By Jessica Penovich, Senior Director
On February 9, 2022, the U.S. Securities and Exchange Commission requested comments to its first-ever cybersecurity risk management rule proposal. The rule is another significant step in the SEC’s evolution toward enhancing the industry’s cybersecurity posture. While a few existing rules implicate cybersecurity practices, such as Regulations S-P and S-ID, the Commission’s new rule proposal articulates specific measures to address its concerns about security gaps identified in exams that continue to pose a threat to investors and the national market system. At the end of January, SEC Chair Gary Gensler hinted at possible cybersecurity rule changes to “strengthen financial sector registrants’ cybersecurity hygiene and incident reporting” during his keynote address at the Securities Regulation Institute.
The proposed rule would amend the Investment Advisers Act of 1940 (“Advisers Act”) and the Investment Company Act of 1940 (“Investment Company Act”) in a few of the following areas:
Policies, Procedures, and Oversight
The proposed rule specifies “certain general elements” that advisors and funds would be required to include in their cybersecurity programs. Firms would be required to “adopt and implement cybersecurity policies and procedures that are reasonably designed to address cybersecurity.” Such programs could be tailored based on the company’s size, complexity, business operations, and other attendant cybersecurity considerations. Additionally, firms would have to address how the company responds to and reports cyber incidents, how it manages data, and measures it takes to protect data from internal and external threats (e.g., acceptable use policy, access controls).
While the Commission has not set the expectation that compliance departments become White-Hat Hackers overnight (firms would be able to delegate certain cybersecurity functions to outsourced professionals and services providers), it reminds firms that delegating cyber functions does not exempt them from their oversight responsibilities. Firms should also be prepared to perform oversight over the security practices of service providers through initial and ongoing third-party vendor due diligence.
As it relates to funds, proposed Rule 38a-2 would require a fund’s board of directors to approve the fund’s cybersecurity policies and procedures as well as material changes thereto, and review any cyber incident reports. These requirements seek to hold the board of directors accountable for the administration of the fund’s cybersecurity program.

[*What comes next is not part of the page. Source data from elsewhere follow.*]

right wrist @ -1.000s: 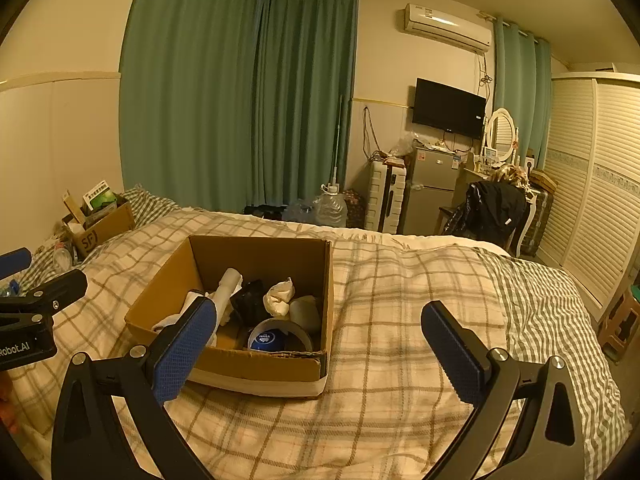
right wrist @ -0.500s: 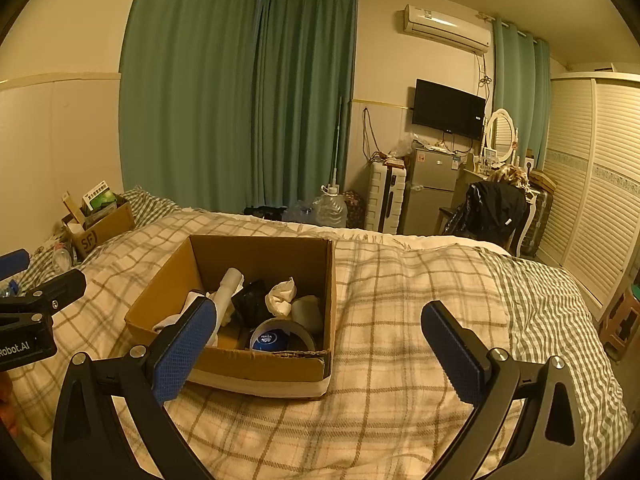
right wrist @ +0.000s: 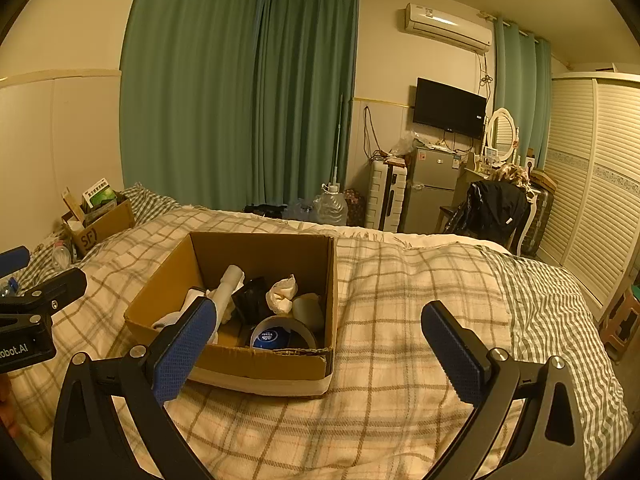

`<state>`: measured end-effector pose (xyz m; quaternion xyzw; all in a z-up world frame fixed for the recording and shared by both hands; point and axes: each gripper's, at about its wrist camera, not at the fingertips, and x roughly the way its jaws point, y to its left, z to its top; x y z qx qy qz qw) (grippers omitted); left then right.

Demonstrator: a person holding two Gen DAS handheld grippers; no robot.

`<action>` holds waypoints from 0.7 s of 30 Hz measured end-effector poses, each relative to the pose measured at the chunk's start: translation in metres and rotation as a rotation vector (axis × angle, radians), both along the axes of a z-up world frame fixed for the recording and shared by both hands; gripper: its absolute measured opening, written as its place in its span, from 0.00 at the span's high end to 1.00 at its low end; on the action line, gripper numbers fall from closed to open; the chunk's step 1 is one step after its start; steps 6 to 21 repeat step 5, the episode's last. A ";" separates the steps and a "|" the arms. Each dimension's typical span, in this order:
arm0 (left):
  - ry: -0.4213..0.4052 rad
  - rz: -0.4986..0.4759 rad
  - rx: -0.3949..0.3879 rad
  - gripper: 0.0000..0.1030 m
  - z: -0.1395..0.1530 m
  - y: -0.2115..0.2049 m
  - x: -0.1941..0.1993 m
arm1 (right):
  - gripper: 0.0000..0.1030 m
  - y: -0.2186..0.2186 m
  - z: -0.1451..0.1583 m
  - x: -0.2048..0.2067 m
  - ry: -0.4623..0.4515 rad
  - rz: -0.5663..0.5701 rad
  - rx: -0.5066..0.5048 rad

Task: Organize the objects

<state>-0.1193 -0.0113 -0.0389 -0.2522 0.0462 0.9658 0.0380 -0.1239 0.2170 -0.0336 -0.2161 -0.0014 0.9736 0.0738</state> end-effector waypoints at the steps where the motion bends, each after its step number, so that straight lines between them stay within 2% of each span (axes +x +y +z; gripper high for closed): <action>1: 0.002 0.000 -0.003 0.00 0.000 0.000 0.000 | 0.00 0.000 0.000 0.000 -0.001 0.000 0.001; 21: 0.008 0.000 -0.019 0.00 -0.002 0.002 0.000 | 0.00 -0.001 -0.002 -0.001 -0.010 0.001 0.002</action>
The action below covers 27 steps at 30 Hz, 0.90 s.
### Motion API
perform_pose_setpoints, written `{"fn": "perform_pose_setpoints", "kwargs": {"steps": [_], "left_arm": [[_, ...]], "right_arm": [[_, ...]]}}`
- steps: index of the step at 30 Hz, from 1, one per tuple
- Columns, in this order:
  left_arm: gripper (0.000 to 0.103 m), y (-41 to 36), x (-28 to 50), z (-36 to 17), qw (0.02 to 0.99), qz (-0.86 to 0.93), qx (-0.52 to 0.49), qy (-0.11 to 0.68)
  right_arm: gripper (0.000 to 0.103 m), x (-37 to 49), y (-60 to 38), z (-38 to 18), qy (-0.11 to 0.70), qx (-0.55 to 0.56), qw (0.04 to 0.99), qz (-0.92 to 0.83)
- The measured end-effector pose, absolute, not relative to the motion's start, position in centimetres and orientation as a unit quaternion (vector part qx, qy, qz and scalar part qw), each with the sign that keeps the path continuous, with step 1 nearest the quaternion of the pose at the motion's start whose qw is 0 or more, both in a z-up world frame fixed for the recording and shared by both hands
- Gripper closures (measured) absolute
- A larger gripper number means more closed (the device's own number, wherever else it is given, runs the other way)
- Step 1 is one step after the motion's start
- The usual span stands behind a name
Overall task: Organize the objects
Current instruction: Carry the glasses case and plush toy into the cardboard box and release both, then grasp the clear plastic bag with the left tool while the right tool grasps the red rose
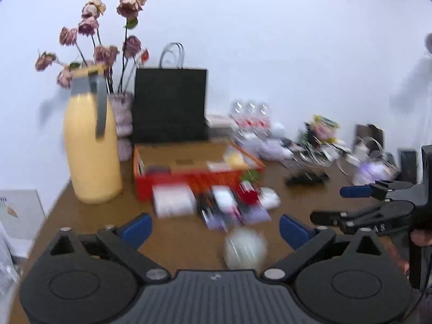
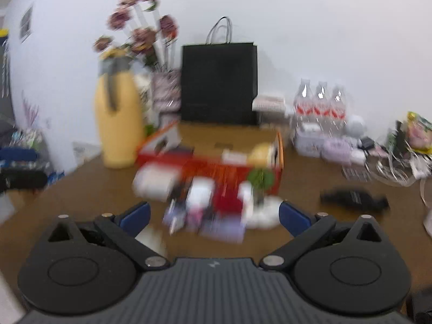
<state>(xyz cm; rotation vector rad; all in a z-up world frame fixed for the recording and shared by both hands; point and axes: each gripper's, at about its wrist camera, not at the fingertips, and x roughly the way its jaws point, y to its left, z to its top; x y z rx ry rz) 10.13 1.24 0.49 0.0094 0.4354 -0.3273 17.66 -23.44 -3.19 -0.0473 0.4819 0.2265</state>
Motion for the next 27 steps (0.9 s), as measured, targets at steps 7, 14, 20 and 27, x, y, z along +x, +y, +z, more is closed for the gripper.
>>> {"fn": "perform_pose_setpoints", "kwargs": {"steps": [7,14,20,27], "left_arm": [[0.003,-0.3,5.5,-4.9,0.944,-0.159,-0.011,0.290],[0.003,-2.8,7.3,-5.0,0.954,-0.138,0.048,0.263],[0.011,-4.1,11.5,-6.7,0.950,-0.158,0.033,0.269],[0.036,-7.0,19.2,-8.7,0.949,-0.162,0.042,0.268]], "right_arm": [[0.000,7.4,-24.3,-7.1,0.314,0.036,0.938,0.144],[0.000,8.6,-23.7,-5.7,0.261,0.012,0.961,0.087],[0.003,11.0,-24.7,-7.3,0.272,0.008,0.959,0.077],[0.028,20.9,-24.9,-7.0,0.251,0.005,0.964,0.085]]}}
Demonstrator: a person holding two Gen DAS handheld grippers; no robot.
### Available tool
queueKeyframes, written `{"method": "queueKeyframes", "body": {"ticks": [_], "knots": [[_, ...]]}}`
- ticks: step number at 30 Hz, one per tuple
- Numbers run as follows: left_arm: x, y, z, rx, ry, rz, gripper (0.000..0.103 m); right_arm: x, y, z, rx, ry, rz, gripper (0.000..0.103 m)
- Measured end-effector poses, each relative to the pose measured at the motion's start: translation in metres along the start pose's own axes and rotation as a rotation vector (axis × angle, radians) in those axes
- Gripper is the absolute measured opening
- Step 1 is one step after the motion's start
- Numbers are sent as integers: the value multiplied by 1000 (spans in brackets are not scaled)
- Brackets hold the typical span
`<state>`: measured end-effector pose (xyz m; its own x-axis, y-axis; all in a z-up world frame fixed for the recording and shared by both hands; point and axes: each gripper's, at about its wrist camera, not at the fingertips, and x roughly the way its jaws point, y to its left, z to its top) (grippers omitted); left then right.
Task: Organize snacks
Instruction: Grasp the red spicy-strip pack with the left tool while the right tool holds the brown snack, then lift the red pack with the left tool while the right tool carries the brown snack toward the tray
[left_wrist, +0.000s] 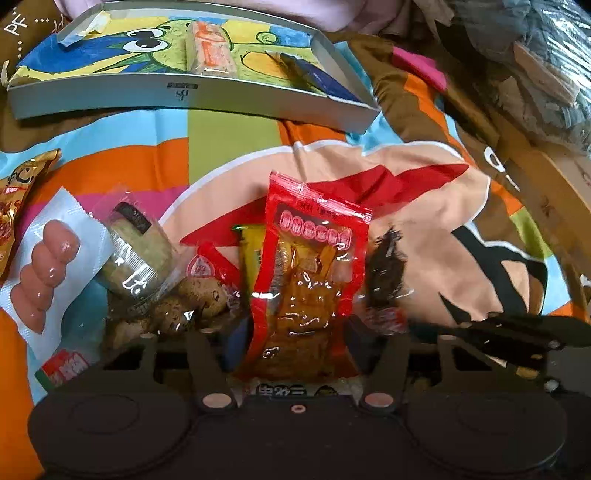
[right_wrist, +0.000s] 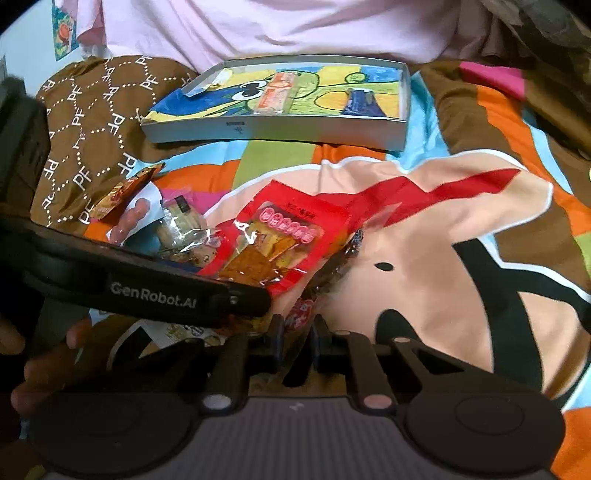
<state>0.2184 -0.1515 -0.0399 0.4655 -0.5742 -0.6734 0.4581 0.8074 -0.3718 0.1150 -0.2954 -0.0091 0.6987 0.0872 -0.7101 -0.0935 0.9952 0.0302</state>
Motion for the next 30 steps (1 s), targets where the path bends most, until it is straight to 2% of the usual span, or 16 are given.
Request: {"method": "queueKeyframes", "body": {"ticks": [4,5,8,12,17,21,22,25,30], "knots": [[-5,0,-3,21,7,5,49,-8,-10,0,29,-7,13,16],[-7,-1,-4,34,5,18,42,-10,-13,0,37,-9,16,16],[-12,-5,-8,75,4,50,40,-9,-19,0,61,-1,29,16],[-12,-7,-9,84,9,52,40,-6,-18,-1,66,-1,27,18],[-6,-8,-9,61,6,53,43,4,-24,2,140,5,58,28],[0,-8,-9,53,10,66,45,15,-25,5,175,8,62,29],[0,-8,-8,48,8,67,44,16,-24,5,180,8,60,28],[-2,-9,-8,62,6,85,39,17,-24,5,187,1,68,19],[-10,-16,-9,106,-10,157,35,12,-15,4,142,-32,64,11]]}}
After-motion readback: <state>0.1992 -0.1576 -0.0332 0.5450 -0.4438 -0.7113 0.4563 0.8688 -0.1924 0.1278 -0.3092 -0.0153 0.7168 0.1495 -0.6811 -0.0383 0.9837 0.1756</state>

Enhanced Disclosures & Reporting
One of the Commission’s goals is to provide the public with access to information about cybersecurity incidents so that investors can make more informed decisions about entrusting their assets with particular advisors and funds. Additionally, the Commission proposes a means of confidential reporting to notify the regulator about cyber incidents in a more timely manner and better address threats to the national market system. As such, the proposed rule would require funds and advisors to provide cyber incident disclosures in various ways. The proposed amendments to Form ADV Part 2A and certain fund registration forms would require advisors and funds to publicly disclose (in plain English) significant cybersecurity incidents. All registered investment advisors would be required to report significant cyber incidents via a new Form ADV-C within 48 hours. This requirement would include significant cybersecurity incidents with respect to the firm or any of its “covered clients” (i.e., registered investment company, business development company, or a private fund). Filings of ADV-C would be confidential, but the Commission could later report metrics derived from these reports.
Similarly, Funds would be required to provide “a description of any significant fund cybersecurity incidents that have occurred in the last two fiscal years in funds’ registration statements, tagged in a structured data language. The proposal includes amendments to Form N-1A, Form N-2, Form N-3, Form N-4, Form N-6, Form N-8B-2, and Form S-6.”
What is a “significant cyber incident”? The rule proposal provides some guidance that suggests determining whether a specific cyber event is “significant,” is a facts and circumstances question involving consideration of the advisor’s ability to continue operations as well as the amount of client harm.
Books and Records
As is generally the case in all compliance matters, if it wasn’t documented, did it even happen? The proposed rule would require firms to document their cybersecurity efforts (i.e., “maintain, make, and retain certain cybersecurity-related books and records”). Among other requirements, firms would be required to maintain:
- a copy of their cybersecurity policies and procedures;
- a copy of the advisor’s written report documenting the annual review of its cybersecurity policies and procedures;
- a copy of each filed Form ADV-C; and
- records documenting the occurrence of any cybersecurity incident, including incident response records.
In its release, the Commission commented on specific cybersecurity practices that should be considered as part of firm’s current cybersecurity programs:
- The security of multi-factor authentication requirements and reliance on text message (i.e., SMS) authentication systems which provide less security than non-SMS based authentication;
- Consideration of technology lifestyles (i.e., age of systems and whether security patches are offered); and,
- Maintaining data backups in “immutable, multi-tiered online and offline storage systems.”
The public comment period will remain open for 60 days following publication of the proposing release on the SEC’s website or 30 days following publication of the proposing release in the Federal Register, whichever period is longer.